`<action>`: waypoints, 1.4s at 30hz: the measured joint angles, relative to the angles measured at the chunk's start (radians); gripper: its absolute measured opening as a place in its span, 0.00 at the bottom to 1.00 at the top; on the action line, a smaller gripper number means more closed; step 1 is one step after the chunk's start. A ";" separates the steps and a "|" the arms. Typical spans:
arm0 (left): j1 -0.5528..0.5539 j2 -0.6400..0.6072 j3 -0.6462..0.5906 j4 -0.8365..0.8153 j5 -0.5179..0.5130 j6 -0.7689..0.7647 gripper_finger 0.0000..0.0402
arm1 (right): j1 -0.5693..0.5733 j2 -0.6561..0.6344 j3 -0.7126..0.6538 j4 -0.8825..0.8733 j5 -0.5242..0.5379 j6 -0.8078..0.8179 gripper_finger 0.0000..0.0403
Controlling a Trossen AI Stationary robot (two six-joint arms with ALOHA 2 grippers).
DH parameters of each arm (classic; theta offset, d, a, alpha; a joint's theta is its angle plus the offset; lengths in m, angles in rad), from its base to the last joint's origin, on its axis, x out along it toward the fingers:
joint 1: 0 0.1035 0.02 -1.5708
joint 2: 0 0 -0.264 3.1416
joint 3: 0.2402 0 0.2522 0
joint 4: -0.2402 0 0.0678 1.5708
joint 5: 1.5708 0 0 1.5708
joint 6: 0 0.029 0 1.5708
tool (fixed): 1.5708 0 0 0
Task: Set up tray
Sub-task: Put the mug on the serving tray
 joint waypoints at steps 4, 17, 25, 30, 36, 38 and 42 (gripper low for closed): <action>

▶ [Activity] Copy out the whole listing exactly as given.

▶ [Answer to this task]
`<action>`: waypoints, 1.4s at 30hz: the measured joint angles, relative to the angles measured at the chunk's start (radians); gripper: its absolute measured opening as a place in its span, 0.00 at the bottom to 1.00 at the top; on the action line, a smaller gripper number means more closed; step 1 is one step after the chunk's start. A ";" separates the steps and a "|" the arms. Typical spans:
arm0 (left): j1 -0.5528..0.5539 j2 -0.6400..0.6072 j3 -0.6462..0.5906 j4 -0.8365..0.8153 j5 -0.5179..0.5130 j6 -0.7689..0.7647 gripper_finger 0.0000..0.0402
arm1 (right): j1 -0.5693..0.5733 j2 -0.6561..0.6344 j3 -0.7126..0.6538 j4 -0.8825..0.8733 j5 -0.5242..0.5379 j6 -0.8078..0.8179 gripper_finger 0.0000..0.0403
Controlling a Trossen AI Stationary robot (two six-joint arms with ALOHA 2 grippers).
DH parameters of each arm (classic; theta offset, d, a, alpha; a joint's theta is its angle plus the offset; lengths in m, angles in rad), from its base to the last joint's origin, on its axis, x out along it toward the fingers:
joint 1: 0 0.1035 0.02 -1.5708
joint 2: 0 0 -0.264 3.1416
joint 3: 0.2402 0 0.2522 0
joint 4: -0.2402 0 0.0678 1.5708
joint 5: 1.5708 0 0 1.5708
joint 6: 0 0.029 0 1.5708
tool (fixed): 1.5708 0 0 0
Task: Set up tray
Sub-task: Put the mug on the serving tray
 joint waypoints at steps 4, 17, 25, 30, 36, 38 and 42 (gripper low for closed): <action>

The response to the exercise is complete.